- What you should do:
Output range, inclusive: from the line containing "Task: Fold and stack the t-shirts" to the line containing "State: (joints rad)". Restate those lines from the data below word for word and only those.
▬▬▬
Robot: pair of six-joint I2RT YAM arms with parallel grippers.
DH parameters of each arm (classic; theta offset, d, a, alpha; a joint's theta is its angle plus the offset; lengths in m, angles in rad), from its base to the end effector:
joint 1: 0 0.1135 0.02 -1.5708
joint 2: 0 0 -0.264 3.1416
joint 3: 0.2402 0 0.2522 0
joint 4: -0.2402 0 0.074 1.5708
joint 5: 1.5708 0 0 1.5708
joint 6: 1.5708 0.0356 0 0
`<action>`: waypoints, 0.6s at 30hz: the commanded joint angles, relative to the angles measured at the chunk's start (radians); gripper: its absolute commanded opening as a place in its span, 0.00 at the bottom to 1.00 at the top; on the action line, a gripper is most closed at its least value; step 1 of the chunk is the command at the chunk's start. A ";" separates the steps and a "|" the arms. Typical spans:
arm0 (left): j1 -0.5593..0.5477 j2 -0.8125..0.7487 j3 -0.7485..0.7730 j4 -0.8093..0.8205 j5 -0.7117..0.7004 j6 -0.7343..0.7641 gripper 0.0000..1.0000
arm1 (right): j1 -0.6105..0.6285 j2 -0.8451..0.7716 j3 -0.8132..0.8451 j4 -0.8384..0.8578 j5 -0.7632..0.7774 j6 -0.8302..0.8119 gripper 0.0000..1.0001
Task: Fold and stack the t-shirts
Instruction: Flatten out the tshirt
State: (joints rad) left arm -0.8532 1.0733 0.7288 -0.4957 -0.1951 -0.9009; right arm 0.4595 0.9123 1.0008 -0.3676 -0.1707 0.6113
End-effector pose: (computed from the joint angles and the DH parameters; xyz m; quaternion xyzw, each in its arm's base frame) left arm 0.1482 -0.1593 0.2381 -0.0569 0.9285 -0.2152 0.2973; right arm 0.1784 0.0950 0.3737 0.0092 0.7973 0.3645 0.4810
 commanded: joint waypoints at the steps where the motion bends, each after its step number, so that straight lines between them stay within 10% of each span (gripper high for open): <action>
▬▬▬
- Solution:
Task: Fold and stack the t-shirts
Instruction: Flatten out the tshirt
State: (joints rad) left arm -0.8532 1.0733 0.7288 -0.4957 -0.1951 -0.9009; right arm 0.4595 0.9123 1.0008 -0.3676 -0.1707 0.6113

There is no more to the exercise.